A Vancouver nurse has developed a free grocery delivery system for seniors.
Ian Li, who called himself a “tech entrepreneur by day and a registered nurse by night,” said his goal for Anjel was simple: “To create a self-sustaining service where seniors, persons with disabilities and others who truly need grocery delivery the most, get free grocery delivery, at a store of their choice, and with in-store prices.”
His solution lets users log onto Anjel (through a mobile app or on their computer) and order their groceries from a handful of discount grocers such as No Frills or Superstore.
There is no formal arrangement with any of the grocery retailers and Li adds items himself to the Anjel site with in-store prices, creating a virtual catalogue from which users can place their orders. Volunteers pick up and deliver the order at a day and time of the customer’s choosing. There’s also no credit card needed: users e-transfer cash to Anjel and the money is added to their account.
As for the suggestion seniors are generally technology adverse, Li said that was only partially true.
“Many don't like ‘technology’ simply because software, devices and many of the everyday technologies are not designed with seniors in mind,” he told Canadian Grocer.
“As a nurse, I am aware that as we age the moisture of our skin, especially in our finger tips, begins to diminish,” he said. This makes tactile actions like swiping difficult. “And seniors often wouldn’t know where to swipe to navigate the app,” he said. So Anjel was designed with minimal swiping and scrolling. “And for functions that required scrolling or swiping, I added indicators to facilitate them doing so.”
Anjel was designed by taking those unique challenges into account, but that doesn’t mean users won’t need help to get started and Li is working on ways to provide that assistance to users. “Our challenge right now is having the manpower to show seniors how to use the app.”

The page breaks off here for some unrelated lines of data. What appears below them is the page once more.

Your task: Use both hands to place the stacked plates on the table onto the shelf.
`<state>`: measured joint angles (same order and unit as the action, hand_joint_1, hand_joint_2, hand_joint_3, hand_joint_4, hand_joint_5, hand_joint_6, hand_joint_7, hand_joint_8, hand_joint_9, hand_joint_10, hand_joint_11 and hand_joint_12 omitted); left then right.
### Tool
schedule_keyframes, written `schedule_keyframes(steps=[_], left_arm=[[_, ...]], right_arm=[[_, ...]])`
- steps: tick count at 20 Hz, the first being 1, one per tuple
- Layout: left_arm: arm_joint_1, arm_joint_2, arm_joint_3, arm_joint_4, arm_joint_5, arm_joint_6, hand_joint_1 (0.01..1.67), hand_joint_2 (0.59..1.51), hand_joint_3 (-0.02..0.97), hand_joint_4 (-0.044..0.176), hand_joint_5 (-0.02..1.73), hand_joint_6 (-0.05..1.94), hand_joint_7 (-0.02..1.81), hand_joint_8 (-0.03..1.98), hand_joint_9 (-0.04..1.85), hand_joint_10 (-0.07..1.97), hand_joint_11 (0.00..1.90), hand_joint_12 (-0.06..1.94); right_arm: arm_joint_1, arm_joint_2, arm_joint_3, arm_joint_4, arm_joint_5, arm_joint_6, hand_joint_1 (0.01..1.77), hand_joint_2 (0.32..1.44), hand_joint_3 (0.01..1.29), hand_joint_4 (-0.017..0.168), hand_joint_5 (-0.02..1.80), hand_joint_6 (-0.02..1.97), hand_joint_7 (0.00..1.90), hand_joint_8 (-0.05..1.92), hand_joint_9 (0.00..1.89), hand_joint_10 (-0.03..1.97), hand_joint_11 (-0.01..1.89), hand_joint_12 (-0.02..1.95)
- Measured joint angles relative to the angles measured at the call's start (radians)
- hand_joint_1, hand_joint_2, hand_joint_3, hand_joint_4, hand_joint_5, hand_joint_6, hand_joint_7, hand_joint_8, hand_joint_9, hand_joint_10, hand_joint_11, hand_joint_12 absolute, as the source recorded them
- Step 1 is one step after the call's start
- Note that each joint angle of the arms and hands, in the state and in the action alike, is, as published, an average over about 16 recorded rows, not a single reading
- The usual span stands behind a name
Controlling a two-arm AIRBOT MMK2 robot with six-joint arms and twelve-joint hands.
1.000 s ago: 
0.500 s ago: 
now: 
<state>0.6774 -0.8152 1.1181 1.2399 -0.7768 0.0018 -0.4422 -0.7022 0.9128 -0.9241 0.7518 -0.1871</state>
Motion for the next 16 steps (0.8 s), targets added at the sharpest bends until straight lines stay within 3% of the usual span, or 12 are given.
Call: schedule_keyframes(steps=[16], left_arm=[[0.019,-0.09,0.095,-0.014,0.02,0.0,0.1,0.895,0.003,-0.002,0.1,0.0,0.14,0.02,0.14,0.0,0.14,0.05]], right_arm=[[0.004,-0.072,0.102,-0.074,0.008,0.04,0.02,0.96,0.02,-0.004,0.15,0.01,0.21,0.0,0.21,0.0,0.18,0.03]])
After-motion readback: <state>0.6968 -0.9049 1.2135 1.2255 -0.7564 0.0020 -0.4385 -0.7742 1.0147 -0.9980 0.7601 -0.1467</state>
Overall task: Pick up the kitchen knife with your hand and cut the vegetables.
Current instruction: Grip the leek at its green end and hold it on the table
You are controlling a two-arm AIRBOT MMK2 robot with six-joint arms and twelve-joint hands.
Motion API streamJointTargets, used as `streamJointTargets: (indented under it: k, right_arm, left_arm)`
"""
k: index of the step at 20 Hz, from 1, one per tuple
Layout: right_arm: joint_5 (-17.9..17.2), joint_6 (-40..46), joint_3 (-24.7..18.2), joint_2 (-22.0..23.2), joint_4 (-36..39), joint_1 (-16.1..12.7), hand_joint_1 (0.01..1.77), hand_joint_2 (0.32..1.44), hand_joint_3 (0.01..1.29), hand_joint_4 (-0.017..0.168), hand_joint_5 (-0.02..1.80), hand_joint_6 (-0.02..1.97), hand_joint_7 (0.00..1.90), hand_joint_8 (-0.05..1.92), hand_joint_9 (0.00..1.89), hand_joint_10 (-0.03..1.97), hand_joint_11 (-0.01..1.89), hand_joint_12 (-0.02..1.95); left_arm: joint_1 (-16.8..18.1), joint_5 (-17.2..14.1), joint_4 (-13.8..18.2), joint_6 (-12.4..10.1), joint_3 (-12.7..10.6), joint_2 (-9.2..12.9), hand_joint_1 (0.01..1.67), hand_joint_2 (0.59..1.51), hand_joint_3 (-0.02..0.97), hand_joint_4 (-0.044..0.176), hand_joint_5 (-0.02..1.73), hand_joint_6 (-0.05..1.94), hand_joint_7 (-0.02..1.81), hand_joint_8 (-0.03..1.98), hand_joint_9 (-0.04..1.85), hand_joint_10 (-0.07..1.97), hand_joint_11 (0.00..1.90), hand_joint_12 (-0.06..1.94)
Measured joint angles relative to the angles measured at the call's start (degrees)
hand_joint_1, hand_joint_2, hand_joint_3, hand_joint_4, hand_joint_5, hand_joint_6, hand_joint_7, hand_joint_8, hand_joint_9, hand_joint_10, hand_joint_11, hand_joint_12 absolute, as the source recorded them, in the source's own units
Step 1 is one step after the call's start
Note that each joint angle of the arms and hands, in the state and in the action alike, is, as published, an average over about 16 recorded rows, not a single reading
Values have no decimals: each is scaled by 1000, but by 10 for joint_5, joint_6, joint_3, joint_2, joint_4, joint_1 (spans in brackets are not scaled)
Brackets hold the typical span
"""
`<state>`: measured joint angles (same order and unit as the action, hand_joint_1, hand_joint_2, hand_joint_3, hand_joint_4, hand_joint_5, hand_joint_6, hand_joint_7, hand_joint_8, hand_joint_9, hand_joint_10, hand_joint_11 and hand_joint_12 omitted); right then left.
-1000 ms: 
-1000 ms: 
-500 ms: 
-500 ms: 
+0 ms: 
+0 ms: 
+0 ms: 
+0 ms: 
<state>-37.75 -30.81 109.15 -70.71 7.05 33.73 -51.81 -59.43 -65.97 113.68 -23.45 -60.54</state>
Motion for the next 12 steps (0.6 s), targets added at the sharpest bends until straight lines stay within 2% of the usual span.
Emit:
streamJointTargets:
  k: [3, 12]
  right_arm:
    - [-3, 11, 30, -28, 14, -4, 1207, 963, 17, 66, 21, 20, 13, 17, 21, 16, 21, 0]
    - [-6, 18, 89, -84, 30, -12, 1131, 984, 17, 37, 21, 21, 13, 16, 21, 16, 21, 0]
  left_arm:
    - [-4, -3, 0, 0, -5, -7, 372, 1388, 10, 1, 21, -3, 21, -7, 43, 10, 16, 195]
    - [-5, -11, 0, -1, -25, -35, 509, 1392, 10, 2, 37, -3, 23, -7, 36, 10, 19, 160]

Li also suggested having a family member or caregiver place the order for them.
The idea for Anjel was sparked in one of Li’s classes in the Master of Health Leadership and Policy program at the University of British Columbia. Li used some of his business classes to learn more about grocery stores and delivery and do some market research. He got some early help on app development from UBC engineering students, though he handled much of the design work himself.
To this point, Li said his main focus had been on creating a usable and simple service for seniors and the volunteers who will be the backbone of the service. So far there has been little interaction with the grocery retailers, but that will change. “It is certainly my intention to do so,” he said. “I believe that such relationships will become integral to the sustainability of the service.”